*PROBLEM DESCRIPTION*
All the data should be printed again exactly as written.

[Data items]
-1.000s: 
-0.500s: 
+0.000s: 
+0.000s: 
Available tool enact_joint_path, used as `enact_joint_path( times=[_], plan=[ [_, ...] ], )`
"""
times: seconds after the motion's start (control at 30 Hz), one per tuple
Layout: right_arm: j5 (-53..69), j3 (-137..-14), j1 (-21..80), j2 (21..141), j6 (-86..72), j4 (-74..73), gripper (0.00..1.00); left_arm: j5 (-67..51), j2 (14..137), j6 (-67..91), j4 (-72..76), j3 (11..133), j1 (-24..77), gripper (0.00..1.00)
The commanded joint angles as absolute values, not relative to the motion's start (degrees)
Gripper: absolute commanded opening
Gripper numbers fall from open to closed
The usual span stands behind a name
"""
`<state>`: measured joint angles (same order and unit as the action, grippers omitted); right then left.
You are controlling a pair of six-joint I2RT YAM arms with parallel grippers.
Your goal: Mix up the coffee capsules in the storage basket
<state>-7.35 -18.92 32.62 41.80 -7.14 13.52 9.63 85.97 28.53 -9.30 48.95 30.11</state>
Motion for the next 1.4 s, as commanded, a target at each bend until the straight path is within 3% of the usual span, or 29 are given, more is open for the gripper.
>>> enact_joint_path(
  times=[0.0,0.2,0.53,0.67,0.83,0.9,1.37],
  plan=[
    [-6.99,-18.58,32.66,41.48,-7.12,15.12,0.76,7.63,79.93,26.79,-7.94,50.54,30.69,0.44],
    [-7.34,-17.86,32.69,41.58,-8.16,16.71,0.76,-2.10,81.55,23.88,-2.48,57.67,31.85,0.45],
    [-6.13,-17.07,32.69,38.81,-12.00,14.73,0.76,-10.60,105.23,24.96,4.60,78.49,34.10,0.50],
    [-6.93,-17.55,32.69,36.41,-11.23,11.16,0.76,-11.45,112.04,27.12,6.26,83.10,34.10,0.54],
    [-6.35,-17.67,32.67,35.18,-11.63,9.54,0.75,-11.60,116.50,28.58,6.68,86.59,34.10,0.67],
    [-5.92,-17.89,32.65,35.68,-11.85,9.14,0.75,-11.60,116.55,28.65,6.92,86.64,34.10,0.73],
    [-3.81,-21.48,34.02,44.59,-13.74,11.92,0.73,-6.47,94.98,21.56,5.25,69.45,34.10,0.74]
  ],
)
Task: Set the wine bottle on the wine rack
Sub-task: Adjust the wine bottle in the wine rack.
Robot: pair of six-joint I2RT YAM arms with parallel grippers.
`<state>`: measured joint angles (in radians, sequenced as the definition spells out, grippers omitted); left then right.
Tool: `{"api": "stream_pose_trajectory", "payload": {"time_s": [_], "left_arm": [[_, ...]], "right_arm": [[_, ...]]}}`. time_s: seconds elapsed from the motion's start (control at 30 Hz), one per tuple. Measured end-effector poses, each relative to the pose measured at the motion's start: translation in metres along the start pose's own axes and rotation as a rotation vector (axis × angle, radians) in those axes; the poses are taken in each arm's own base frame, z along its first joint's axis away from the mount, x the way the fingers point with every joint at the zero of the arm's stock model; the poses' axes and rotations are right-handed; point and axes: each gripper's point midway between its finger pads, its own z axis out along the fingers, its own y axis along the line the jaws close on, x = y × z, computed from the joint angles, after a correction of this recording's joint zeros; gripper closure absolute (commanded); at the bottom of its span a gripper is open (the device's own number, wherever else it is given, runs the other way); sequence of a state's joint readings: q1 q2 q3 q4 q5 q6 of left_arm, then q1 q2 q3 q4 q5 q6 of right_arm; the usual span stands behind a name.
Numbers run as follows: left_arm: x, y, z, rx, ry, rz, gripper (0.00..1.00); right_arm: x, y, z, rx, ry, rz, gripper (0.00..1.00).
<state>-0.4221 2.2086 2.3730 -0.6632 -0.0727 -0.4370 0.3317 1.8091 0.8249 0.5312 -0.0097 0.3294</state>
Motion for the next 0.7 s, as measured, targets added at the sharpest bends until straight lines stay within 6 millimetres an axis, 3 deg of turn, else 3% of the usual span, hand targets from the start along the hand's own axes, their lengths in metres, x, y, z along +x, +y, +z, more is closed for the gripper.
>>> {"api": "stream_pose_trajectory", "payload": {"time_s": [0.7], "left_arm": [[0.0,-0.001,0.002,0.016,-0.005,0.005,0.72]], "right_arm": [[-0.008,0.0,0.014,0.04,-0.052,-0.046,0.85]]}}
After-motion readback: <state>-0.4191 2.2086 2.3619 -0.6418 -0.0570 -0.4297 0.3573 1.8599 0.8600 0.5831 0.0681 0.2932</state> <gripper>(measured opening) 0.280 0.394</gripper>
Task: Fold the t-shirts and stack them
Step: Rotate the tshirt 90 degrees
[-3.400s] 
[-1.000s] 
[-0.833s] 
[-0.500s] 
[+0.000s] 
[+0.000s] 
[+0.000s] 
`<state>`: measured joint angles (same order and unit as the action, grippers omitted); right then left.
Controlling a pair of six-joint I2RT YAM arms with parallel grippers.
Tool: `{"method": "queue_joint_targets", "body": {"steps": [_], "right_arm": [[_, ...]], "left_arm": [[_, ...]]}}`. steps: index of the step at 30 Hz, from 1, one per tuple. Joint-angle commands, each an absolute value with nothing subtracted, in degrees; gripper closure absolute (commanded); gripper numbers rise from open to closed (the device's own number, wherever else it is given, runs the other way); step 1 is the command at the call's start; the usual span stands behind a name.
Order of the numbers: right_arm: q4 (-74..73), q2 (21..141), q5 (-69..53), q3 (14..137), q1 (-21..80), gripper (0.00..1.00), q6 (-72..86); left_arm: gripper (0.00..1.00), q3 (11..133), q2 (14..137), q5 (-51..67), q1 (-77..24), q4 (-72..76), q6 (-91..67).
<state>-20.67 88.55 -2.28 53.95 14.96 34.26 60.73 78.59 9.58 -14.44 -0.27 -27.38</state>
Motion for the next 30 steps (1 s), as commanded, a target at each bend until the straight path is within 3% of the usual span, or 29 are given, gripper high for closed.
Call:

*PROBLEM SOLUTION*
-1.000s: 
-0.500s: 
+0.000s: 
+0.000s: 
Available tool enact_joint_path, used as `enact_joint_path( times=[_], plan=[ [_, ...] ], )`
"""
times: seconds after the motion's start (control at 30 Hz), one per tuple
Layout: right_arm: j5 (-53..69), j3 (-137..-14), j1 (-21..80), j2 (21..141), j6 (-86..72), j4 (-74..73), gripper (0.00..1.00); left_arm: j5 (-67..51), j2 (14..137), j6 (-67..91), j4 (-72..76), j3 (11..133), j1 (-24..77), gripper (0.00..1.00)
The commanded joint angles as absolute values, not relative to the motion's start (degrees)
Gripper: absolute commanded opening
Gripper numbers fall from open to closed
The usual span stands behind a name
"""
`<state>`: measured joint angles (same order and unit as the action, grippers omitted); right then left.
You are controlling a pair of six-joint I2RT YAM arms with parallel grippers.
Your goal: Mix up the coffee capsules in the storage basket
<state>-7.35 -18.92 32.62 41.80 -7.14 13.52 9.63 85.97 28.53 -9.30 48.95 30.11</state>
Motion for the next 1.4 s, as commanded, a target at each bend until the straight path is within 3% of the usual span, or 29 are given, more is open for the gripper.
>>> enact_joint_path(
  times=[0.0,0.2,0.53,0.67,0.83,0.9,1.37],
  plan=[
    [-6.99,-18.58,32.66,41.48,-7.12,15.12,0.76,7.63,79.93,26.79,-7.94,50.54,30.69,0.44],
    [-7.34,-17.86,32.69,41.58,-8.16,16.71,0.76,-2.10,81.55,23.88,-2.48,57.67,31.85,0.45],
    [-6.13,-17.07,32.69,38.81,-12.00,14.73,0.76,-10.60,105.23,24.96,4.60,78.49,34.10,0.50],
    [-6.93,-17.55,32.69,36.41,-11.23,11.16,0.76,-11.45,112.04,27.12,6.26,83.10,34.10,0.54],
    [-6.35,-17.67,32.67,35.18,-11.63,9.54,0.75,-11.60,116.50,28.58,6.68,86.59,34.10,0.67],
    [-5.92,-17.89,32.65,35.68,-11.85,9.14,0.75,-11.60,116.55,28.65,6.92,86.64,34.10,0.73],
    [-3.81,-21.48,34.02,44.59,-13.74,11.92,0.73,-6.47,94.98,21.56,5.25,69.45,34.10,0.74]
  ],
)
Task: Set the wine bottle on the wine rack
Sub-task: Adjust the wine bottle in the wine rack.
Robot: pair of six-joint I2RT YAM arms with parallel grippers.
`<state>`: measured joint angles (in radians, sequenced as the definition spells out, grippers omitted); left then right.
Tool: `{"api": "stream_pose_trajectory", "payload": {"time_s": [_], "left_arm": [[_, ...]], "right_arm": [[_, ...]]}}`. time_s: seconds elapsed from the motion's start (control at 30 Hz), one per tuple. Measured end-effector poses, each relative to the pose measured at the motion's start: translation in metres along the start pose's own axes and rotation as a rotation vector (axis × angle, radians) in those axes; the poses are taken in each arm's own base frame, z along its first joint's axis away from the mount, x the way the fingers point with every joint at the zero of the arm's stock model; the poses' axes and rotations are right-handed; point and axes: each gripper's point midway between its finger pads, its own z axis out along the fingers, its own y axis along the line the jaws close on, x = y × z, computed from the joint angles, after a correction of this recording's joint zeros; gripper closure absolute (commanded); at the bottom of its span a gripper is open (the device's own number, wherever else it is given, runs the other way); sequence of a state's joint readings: q1 q2 q3 q4 q5 q6 of left_arm, then q1 q2 q3 q4 q5 q6 of right_arm; the usual span stands behind a name.
Numbers run as follows: left_arm: x, y, z, rx, ry, rz, gripper (0.00..1.00); right_arm: x, y, z, rx, ry, rz, gripper (0.00..1.00).
<state>-0.4221 2.2086 2.3730 -0.6632 -0.0727 -0.4370 0.3317 1.8091 0.8249 0.5312 -0.0097 0.3294</state>
Motion for the next 0.7 s, as measured, targets added at the sharpest bends until straight lines stay within 6 millimetres an axis, 3 deg of turn, else 3% of the usual span, hand targets from the start along the hand's own axes, their lengths in metres, x, y, z along +x, +y, +z, more is closed for the gripper.
>>> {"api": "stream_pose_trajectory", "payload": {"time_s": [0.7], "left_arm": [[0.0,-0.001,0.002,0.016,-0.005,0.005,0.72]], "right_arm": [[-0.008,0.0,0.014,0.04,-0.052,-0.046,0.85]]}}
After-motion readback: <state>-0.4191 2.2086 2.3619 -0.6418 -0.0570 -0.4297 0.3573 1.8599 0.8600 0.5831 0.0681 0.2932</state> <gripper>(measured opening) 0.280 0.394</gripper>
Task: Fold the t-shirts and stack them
Step: Rotate the tshirt 90 degrees
[-3.400s] 
[-1.000s] 
[-0.833s] 
[-0.500s] 
[+0.000s] 
[+0.000s] 
[+0.000s] 
`<state>`: measured joint angles (same order and unit as the action, grippers omitted); right then left.
Controlling a pair of six-joint I2RT YAM arms with parallel grippers.
Tool: `{"method": "queue_joint_targets", "body": {"steps": [_], "right_arm": [[_, ...]], "left_arm": [[_, ...]]}}`. steps: index of the step at 30 Hz, from 1, one per tuple. Joint-angle commands, each an absolute value with nothing subtracted, in degrees; gripper closure absolute (commanded); gripper numbers rise from open to closed (the device's own number, wherever else it is given, runs the other way); step 1 is the command at the call's start; the usual span stands behind a name.
Order of the numbers: right_arm: q4 (-74..73), q2 (21..141), q5 (-69..53), q3 (14..137), q1 (-21..80), gripper (0.00..1.00), q6 (-72..86); left_arm: gripper (0.00..1.00), q3 (11..133), q2 (14..137), q5 (-51..67), q1 (-77..24), q4 (-72..76), q6 (-91..67).
<state>-20.67 88.55 -2.28 53.95 14.96 34.26 60.73 78.59 9.58 -14.44 -0.27 -27.38</state>
Motion for the next 30 steps (1 s), as commanded, a target at each bend until the straight path is within 3% of the usual span, or 29 are given, gripper high for closed.
Call:

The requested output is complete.